Italian film director Paolo Taviani, whose gritty biopic Padre Padrone won the top prize at the Cannes Film Festival, has died at the age of 92, Rome Mayor Roberto Gualtieri announced Thursday.
For more than 30 years, Taviani and his brother Vittorio formed one of cinema’s greatest directorial duos. Gualtieri: “Paolo Taviani, a great master of Italian cinema, has left us” said in X. Gualtieri added that the brothers “directed an unforgettable, profound and committed film that has etched its mark in the collective imagination and in the history of cinema.”
According to media reports, Taviani died at a clinic in Rome after a short illness. Taviani’s funeral was scheduled to be held on Monday, with his wife and two children at his bedside, Anasa news agency reported.
The Tavianis, along with Vittorio, who passed away in 2018, have been making political films together for more than half a century. Padre Padrone, set in Sardinia, won the Palme d’Or at the 1977 Cannes Film Festival. The film is an adaptation of Gavino Redda’s autobiographical novel about a young shepherd who escapes the tyranny of his father.
Former Cannes president Gilles Jacob told AFP News that Paolo Taviani was “one half of a fascinating duo”.
After the death of his brother in 2018, Paolo Taviani premiered the film independently. Leonora Addio, which was screened at the Berlinale Film Festival in 2022, is about the legacy of death and creative endeavor, and is based on an idea that the brothers came up with together. Despite Vittorio’s death, “he is still with me,” Taviani told AFP at the time.
He told how the brothers were inspired by the master of neorealism, Italian film director Roberto Rossellini. “Vittorio was 18 and I was 16 when we decided to do the film, because we saw Rossellini’s Paisan,” Taviani said. “We wanted to make movies in our lives, if they could change lives and reveal our truths.”
Jacob said that Paolo and Vittorio were “heirs of Rossellini”, adding that “a certain grace touched their films with unparalleled moral rigor and poetry.” Father Padre Padrone and the 1982 fantasy war drama Night of the Shooting Stars was a miracle of strength and sensitivity, Jacob added.
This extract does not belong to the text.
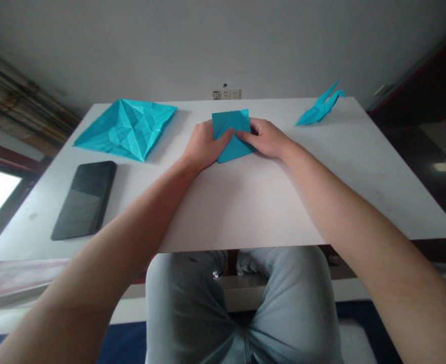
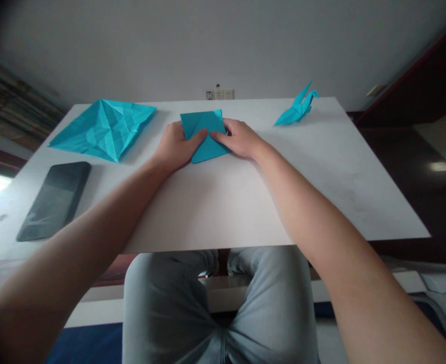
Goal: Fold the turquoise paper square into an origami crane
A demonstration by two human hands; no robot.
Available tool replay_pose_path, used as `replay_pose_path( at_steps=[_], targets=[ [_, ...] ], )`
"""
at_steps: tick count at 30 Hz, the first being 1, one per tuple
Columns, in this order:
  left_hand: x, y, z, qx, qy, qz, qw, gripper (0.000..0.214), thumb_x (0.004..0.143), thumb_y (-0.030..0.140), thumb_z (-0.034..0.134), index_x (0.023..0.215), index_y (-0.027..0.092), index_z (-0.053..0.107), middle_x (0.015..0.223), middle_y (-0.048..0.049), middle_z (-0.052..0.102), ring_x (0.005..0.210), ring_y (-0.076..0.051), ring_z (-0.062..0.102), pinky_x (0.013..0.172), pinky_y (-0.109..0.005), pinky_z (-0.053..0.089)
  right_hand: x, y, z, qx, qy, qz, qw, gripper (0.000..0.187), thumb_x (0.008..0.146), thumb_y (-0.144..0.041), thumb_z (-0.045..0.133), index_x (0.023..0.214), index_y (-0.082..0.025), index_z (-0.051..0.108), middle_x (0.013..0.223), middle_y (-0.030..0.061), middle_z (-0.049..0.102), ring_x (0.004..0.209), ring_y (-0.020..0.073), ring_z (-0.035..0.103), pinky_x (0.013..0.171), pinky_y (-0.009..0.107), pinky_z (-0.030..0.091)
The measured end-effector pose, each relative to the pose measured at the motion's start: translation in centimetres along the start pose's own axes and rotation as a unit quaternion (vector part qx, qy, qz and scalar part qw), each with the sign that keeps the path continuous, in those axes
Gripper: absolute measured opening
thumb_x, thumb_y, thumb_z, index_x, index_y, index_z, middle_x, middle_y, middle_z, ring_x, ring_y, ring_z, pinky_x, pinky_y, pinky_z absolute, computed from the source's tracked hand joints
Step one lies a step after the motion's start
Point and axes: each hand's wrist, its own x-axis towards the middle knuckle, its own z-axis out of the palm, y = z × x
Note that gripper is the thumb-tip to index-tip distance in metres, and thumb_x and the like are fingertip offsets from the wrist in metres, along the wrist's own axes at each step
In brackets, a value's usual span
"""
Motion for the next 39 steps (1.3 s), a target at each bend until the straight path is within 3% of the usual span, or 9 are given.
replay_pose_path(
  at_steps=[18,30,39],
  targets=[
    [0.1,-0.2,0.2,0.027,-0.003,-0.001,1.000,0.049,0.118,0.034,0.083,0.078,0.028,0.057,0.083,-0.0036,0.076,0.085,-0.025,0.072,0.094,-0.042,0.063,-0.1,-0.4,-0.1,-0.002,-0.005,-0.003,1.000,0.049,0.115,-0.074,0.088,0.125,-0.027,0.095,0.134,0.0084,0.098,0.126,0.0401,0.087,0.118,0.058,0.071],
    [0.0,0.1,0.1,0.042,-0.009,0.001,0.999,0.051,0.118,0.041,0.080,0.077,0.029,0.053,0.080,-0.0022,0.070,0.083,-0.025,0.069,0.091,-0.043,0.062,-0.2,-0.7,-0.1,0.004,-0.008,0.006,1.000,0.054,0.112,-0.080,0.089,0.124,-0.028,0.094,0.130,0.0084,0.098,0.127,0.0406,0.086,0.121,0.059,0.070],
    [0.0,-0.2,0.1,0.012,-0.008,0.016,1.000,0.046,0.118,0.042,0.082,0.080,0.029,0.059,0.076,-0.0040,0.067,0.086,-0.028,0.070,0.094,-0.043,0.062,-0.3,-1.0,-0.2,0.014,-0.006,0.012,1.000,0.048,0.108,-0.073,0.097,0.123,-0.028,0.092,0.124,0.0094,0.095,0.130,0.0421,0.083,0.126,0.062,0.069]
  ],
)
The brothers’ other critically acclaimed film, 2012’s Caesar Must Die, won the Golden Bear at the Berlin Film Festival.
Taviani was born in San Miniato, Tuscany in 1931. His brothers’ father was an anti-fascist lawyer who developed an interest in social issues from an early age, which he translated onto the screen in works known for combining history, psychoanalysis, and lyricism.
His death “left a vacuum that cannot be filled not only in the world of cinema, but also in the hearts of all of us who share his origins and his love for this land,” said Tuscan governor Eugenio.・Jani said.